■ **TASK STATEMENT**
Among the lines below, copy exactly those from the one with "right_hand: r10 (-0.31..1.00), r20" through the one with "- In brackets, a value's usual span", counting both ends.

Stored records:
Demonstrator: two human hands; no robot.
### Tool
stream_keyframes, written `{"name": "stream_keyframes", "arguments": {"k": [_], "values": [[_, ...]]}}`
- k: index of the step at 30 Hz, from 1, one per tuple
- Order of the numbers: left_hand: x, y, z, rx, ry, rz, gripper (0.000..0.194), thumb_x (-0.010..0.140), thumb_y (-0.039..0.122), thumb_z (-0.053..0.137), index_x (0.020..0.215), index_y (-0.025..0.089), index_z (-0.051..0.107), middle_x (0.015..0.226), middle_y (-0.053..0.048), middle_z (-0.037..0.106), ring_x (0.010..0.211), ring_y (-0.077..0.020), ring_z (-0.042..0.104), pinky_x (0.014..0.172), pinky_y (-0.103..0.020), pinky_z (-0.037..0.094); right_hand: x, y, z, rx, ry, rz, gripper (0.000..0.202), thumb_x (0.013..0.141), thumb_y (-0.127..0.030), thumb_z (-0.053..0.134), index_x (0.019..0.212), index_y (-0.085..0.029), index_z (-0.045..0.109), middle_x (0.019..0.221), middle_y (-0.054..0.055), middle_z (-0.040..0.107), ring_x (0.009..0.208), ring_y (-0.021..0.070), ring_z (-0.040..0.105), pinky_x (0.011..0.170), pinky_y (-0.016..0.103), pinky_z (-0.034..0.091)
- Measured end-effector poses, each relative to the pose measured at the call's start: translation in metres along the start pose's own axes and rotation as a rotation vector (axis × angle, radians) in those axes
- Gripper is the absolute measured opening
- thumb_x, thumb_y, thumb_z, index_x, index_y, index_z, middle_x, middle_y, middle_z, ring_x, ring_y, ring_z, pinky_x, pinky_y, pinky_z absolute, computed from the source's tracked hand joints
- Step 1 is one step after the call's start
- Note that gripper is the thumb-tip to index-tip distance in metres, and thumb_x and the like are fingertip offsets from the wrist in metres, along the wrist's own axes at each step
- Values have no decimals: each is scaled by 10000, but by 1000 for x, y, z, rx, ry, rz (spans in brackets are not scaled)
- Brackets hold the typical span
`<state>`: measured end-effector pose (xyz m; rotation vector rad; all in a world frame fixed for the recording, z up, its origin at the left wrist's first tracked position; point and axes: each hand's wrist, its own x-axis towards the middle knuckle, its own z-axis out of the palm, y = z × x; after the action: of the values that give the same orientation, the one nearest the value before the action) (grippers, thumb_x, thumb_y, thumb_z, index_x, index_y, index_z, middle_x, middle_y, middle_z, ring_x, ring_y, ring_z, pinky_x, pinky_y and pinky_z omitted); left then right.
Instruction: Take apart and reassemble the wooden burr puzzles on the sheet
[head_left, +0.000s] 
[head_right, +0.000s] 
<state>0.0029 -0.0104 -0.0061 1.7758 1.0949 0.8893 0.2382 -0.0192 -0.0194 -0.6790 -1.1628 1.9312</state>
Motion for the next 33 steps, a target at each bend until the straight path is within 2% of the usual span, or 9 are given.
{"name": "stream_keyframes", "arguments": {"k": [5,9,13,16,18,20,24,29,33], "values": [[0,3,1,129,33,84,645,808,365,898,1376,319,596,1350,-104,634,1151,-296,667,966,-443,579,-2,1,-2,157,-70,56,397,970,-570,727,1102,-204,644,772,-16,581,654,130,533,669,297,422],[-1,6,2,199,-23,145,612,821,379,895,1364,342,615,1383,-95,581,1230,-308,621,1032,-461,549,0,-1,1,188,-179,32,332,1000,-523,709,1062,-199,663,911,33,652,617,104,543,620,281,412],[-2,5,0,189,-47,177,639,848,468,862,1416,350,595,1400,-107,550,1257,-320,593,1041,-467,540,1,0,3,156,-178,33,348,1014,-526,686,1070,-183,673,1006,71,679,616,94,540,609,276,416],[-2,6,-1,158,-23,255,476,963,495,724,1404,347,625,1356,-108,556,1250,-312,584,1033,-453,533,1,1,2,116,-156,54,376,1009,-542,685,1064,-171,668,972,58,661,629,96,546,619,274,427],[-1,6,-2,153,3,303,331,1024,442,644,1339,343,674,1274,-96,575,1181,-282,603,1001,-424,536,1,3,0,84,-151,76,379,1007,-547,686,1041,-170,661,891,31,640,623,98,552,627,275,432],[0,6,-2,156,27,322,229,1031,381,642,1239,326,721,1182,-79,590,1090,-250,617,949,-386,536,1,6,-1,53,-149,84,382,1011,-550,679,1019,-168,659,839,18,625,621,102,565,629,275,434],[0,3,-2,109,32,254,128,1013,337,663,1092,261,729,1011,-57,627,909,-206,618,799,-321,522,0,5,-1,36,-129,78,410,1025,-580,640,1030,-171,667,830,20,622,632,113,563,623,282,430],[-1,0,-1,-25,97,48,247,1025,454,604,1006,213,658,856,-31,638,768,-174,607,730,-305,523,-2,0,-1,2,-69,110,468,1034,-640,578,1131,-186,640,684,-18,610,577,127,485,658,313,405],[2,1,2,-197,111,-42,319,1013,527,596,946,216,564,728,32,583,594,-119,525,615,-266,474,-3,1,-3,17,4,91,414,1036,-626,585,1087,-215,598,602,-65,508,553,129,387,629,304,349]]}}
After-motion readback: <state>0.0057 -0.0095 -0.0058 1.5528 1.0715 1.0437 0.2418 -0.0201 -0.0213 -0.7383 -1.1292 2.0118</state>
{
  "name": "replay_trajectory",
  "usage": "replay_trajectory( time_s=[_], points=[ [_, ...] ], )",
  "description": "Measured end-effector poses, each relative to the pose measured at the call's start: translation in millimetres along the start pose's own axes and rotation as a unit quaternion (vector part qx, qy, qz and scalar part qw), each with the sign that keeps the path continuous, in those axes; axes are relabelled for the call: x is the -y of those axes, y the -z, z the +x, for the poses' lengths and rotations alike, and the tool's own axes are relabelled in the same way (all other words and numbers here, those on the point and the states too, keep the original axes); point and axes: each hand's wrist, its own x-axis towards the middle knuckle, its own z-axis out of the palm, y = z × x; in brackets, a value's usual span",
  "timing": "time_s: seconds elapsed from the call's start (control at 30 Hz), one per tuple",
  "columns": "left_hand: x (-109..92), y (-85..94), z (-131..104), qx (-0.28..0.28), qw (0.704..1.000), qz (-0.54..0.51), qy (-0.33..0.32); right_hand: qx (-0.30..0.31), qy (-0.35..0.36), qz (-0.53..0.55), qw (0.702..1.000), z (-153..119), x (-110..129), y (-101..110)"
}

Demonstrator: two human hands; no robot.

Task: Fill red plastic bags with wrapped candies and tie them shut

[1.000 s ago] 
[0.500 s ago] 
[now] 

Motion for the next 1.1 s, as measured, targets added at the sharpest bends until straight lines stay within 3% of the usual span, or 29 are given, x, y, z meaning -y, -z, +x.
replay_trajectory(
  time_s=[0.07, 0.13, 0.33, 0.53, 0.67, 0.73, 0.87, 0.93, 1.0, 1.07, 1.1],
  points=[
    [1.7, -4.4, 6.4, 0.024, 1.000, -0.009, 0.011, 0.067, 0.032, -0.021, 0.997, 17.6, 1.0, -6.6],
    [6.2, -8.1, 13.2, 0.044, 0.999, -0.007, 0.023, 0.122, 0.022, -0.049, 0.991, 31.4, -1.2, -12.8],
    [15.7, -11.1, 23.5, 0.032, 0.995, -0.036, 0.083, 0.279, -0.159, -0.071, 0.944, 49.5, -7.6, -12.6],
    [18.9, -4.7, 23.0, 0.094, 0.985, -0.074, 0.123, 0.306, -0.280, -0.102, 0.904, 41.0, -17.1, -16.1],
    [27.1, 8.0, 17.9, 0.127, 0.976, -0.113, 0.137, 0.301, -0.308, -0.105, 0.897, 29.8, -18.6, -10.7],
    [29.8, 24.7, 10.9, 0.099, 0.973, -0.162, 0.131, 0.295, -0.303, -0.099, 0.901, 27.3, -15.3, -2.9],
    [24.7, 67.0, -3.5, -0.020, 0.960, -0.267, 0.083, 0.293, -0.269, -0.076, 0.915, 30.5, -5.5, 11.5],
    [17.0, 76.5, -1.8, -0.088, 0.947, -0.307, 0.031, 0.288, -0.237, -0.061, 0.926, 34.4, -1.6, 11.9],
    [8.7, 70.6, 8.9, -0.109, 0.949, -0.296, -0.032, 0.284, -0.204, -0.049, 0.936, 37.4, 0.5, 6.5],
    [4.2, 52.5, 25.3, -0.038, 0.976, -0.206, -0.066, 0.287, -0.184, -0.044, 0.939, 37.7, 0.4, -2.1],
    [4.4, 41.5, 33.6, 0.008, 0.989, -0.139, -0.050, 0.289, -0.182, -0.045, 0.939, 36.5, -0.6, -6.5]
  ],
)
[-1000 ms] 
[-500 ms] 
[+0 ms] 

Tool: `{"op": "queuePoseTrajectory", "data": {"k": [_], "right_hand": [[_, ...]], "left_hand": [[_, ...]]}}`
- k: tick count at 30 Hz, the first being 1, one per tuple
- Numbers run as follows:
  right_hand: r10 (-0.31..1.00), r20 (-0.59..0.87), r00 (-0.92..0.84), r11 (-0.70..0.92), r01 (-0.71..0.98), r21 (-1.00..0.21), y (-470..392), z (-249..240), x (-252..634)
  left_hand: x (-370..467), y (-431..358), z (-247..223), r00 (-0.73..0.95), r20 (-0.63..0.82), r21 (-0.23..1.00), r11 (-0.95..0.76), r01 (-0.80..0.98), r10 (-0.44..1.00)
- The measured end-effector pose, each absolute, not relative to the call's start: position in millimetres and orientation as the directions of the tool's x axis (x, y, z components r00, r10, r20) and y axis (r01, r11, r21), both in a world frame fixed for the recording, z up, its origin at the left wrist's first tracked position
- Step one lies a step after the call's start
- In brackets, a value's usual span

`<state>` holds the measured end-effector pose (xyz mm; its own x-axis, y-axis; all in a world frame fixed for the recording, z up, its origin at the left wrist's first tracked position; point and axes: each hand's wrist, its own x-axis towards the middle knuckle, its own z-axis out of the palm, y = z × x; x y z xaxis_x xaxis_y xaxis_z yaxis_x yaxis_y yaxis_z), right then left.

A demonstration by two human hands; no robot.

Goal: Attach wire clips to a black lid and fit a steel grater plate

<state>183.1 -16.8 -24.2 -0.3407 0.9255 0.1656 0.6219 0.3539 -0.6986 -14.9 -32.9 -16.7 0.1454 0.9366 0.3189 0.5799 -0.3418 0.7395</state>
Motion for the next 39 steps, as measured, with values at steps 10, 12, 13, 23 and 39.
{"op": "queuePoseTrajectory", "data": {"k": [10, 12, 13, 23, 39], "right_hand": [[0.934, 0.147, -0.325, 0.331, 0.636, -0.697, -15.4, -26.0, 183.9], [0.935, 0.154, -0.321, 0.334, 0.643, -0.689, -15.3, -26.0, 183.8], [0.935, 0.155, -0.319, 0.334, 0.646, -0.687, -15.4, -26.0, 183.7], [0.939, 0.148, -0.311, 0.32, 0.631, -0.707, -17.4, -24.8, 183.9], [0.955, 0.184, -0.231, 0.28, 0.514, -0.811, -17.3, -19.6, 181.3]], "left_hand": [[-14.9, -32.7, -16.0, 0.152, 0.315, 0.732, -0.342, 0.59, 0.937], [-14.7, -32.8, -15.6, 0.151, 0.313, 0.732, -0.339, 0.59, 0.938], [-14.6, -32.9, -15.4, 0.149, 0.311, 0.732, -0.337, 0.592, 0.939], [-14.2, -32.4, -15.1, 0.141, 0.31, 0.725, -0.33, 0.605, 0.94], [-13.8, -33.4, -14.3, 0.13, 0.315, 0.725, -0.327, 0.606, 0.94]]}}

■ **REPLY TO THE EXERCISE**
  right_hand: r10 (-0.31..1.00), r20 (-0.59..0.87), r00 (-0.92..0.84), r11 (-0.70..0.92), r01 (-0.71..0.98), r21 (-1.00..0.21), y (-470..392), z (-249..240), x (-252..634)
  left_hand: x (-370..467), y (-431..358), z (-247..223), r00 (-0.73..0.95), r20 (-0.63..0.82), r21 (-0.23..1.00), r11 (-0.95..0.76), r01 (-0.80..0.98), r10 (-0.44..1.00)
- The measured end-effector pose, each absolute, not relative to the call's start: position in millimetres and orientation as the directions of the tool's x axis (x, y, z components r00, r10, r20) and y axis (r01, r11, r21), both in a world frame fixed for the recording, z up, its origin at the left wrist's first tracked position
- Step one lies a step after the call's start
- In brackets, a value's usual span

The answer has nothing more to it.